After rebooting the compute, the problem is solved for the current spawn vms and for new vms too.

Comment 9 Haresh Khandelwal 2022-09-13 17:57:31 UTC
Hi,

I am able to reproduce this issue in my OSP17.0 environment. 

RHEL:9
Kernel: 5.14.0-70.22.1.el9_0
Ovs: openvswitch2.17-2.17.0-32.1.el9fdp.x86_64
Ovn: ovn22.03-22.03.0-69.el9fdp.x86_64
Firwamre: 16.31.1014 (DEL0000000015)

So, issue here is,
- TCP, UDP, ICMP traffic get offloaded between 2 VMs hosted on 2 different compute nodes
- Problem starts when ping is on, VM1 sends arp request and after VM2' arp response, few packets egressing from VM2 and ingressing to VM1 are seen on repsentor port at VM1. No packets seen from VM1 to VM2 direction on RP.
- Packets on reprenstor port are observed for the brief time, ~2-3 seconds. However, when arp exchange starts again, we see packets on RP again for 2-3 seconds. This continues till arp exchange happens.
- When static arp configured for both VM's interface mac addresses, I dont see this issue.
- This issue is seen even after rebooting the compute node. Miguel (reporter) says he didnt see this issue after reboot.
- This issue can be reproduce without VM as well.
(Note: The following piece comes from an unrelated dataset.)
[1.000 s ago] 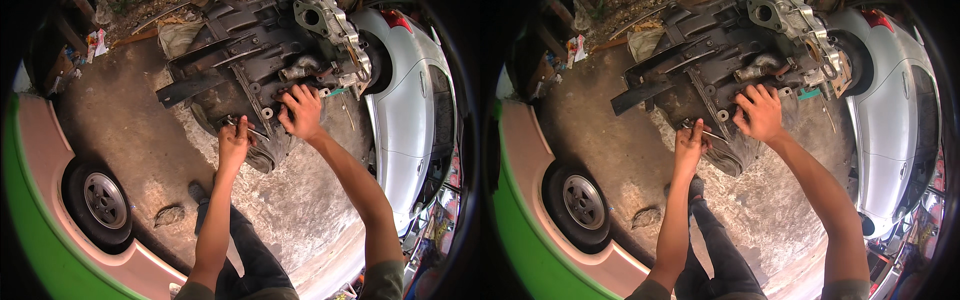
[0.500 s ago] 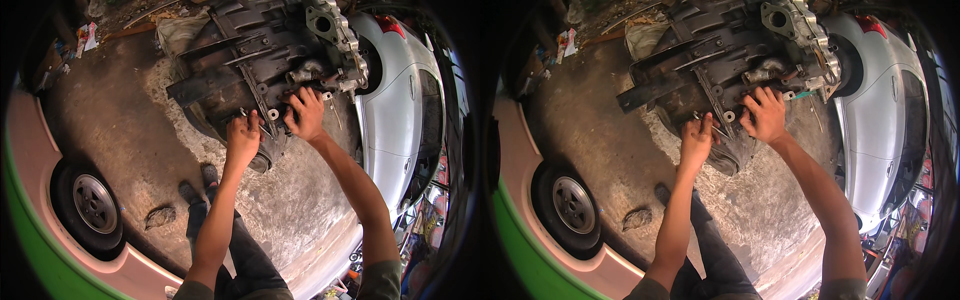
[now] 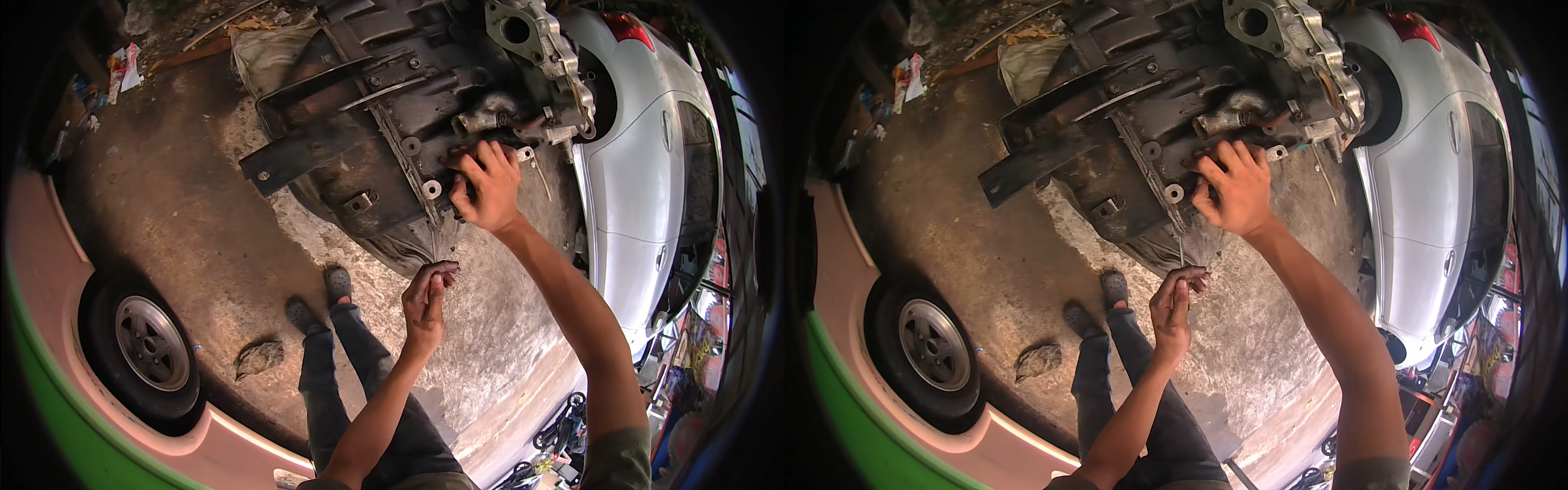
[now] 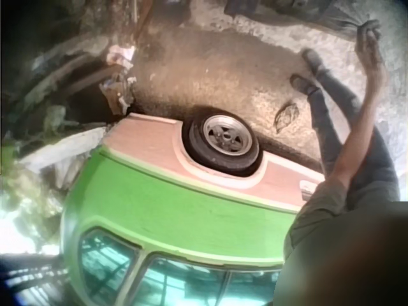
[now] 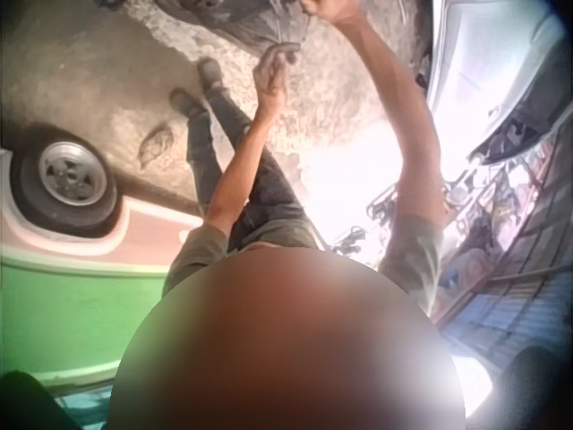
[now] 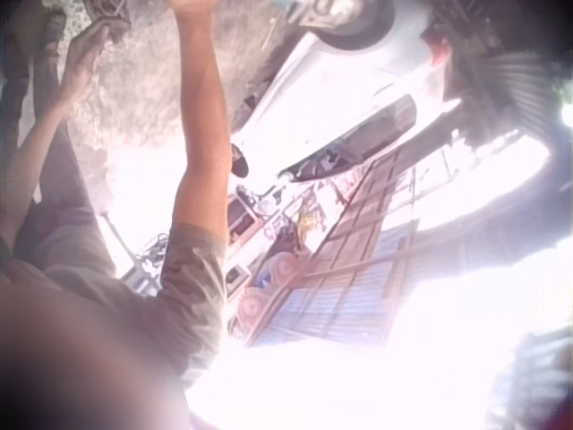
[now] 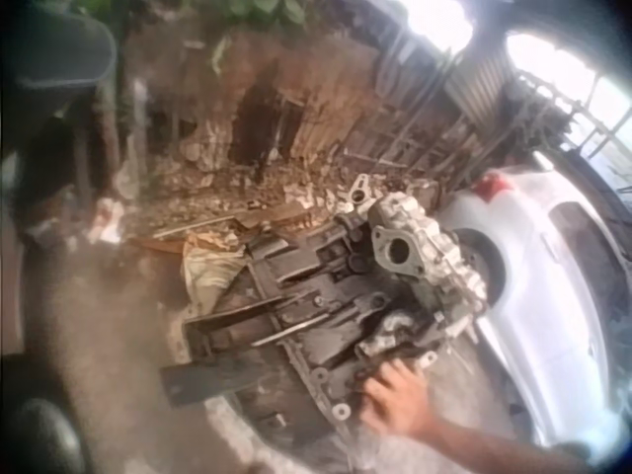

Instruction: The person uses a wrench to loosen and remove bolts from a car engine block resting on a cloth on the ground. They repeatedly insert the wrench, turn it, and remove bolts, placing them on a nearby cardboard box. The person continues this process across multiple bolt locations on the engine.

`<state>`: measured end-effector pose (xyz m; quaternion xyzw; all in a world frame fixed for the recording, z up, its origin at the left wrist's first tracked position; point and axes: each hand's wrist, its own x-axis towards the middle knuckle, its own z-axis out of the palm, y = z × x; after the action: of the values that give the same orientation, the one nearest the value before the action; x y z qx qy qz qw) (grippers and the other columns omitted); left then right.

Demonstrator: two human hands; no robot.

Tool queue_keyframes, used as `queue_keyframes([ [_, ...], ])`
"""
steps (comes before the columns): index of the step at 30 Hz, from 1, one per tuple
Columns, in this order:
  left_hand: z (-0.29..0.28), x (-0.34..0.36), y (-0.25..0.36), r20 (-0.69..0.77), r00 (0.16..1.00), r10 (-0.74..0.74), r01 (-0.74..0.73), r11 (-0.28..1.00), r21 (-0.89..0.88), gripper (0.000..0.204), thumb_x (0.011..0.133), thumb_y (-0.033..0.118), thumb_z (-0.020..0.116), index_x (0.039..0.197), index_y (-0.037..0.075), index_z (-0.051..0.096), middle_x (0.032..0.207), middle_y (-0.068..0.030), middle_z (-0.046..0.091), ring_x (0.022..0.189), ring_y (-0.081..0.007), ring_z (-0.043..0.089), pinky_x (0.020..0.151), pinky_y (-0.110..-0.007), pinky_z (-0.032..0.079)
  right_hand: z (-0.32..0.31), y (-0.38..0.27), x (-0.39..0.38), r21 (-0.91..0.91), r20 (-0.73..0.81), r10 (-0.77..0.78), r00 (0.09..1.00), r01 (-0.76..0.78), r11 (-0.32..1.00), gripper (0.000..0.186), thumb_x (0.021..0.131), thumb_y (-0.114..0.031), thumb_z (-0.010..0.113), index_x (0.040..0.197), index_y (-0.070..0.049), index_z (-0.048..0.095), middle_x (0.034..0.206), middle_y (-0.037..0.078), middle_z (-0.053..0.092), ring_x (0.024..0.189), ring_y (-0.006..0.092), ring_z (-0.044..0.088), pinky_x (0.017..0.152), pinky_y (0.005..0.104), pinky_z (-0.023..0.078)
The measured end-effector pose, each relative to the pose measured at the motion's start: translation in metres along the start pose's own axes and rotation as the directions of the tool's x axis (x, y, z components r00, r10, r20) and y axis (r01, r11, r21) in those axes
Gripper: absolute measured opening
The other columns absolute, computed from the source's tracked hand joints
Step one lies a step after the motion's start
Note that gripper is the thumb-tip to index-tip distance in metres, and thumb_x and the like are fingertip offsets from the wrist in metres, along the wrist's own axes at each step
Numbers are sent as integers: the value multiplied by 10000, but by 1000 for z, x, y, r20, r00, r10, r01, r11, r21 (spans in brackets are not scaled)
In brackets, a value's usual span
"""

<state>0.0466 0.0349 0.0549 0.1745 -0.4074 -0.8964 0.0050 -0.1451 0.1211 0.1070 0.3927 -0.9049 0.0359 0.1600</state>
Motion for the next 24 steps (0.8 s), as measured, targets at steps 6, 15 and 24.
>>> queue_keyframes([
  [6, -19, 24, -49, -31, 999, -27, 22, 987, -157, 237, 980, 6, 558, 1108, 71, 369, 898, -43, 496, 828, -126, 493, 819, -255, 440, 1, 0, 0, -1, 15, 16, 1000, -16, 1000, 294, 635, -225, 640, 917, -145, 639, 879, 57, 519, 827, 268, 528, 744, 403, 393],
  [15, -29, 78, -91, -60, 966, 252, -163, 772, 614, 434, 802, -158, 477, 1222, -90, 567, 1070, -299, 628, 924, -446, 639, 794, -437, 535, 2, 0, 0, 16, -2, 22, 1000, -22, 1000, 297, 635, -239, 639, 919, -153, 655, 867, 47, 533, 811, 262, 535, 749, 402, 393],
  [24, -36, 63, -79, 139, 937, 319, -308, 571, 761, 436, 756, -125, 493, 1192, -128, 478, 976, -318, 554, 914, -492, 581, 734, -543, 470, 4, 0, 1, 21, -31, 13, 999, -13, 1000, 293, 653, -237, 641, 938, -173, 663, 912, 16, 575, 844, 244, 549, 781, 393, 397],
])
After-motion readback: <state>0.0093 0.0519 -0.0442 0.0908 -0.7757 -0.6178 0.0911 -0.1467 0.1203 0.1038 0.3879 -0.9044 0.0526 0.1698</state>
I configured VF's kernel interface to reproduce this issue (RP attached to ovs bridge and ovn contrller etc.).
- This issue happens with SMFS and DMFS.
- This issue happens with connection tracking as well.
- Miguel said he didn't see this issue in 16.2. I couldn't deploy 16.2 to confirm the same.

Here is the capture when traffic starts, This is the initial packet exchanges before flow gets offloaded.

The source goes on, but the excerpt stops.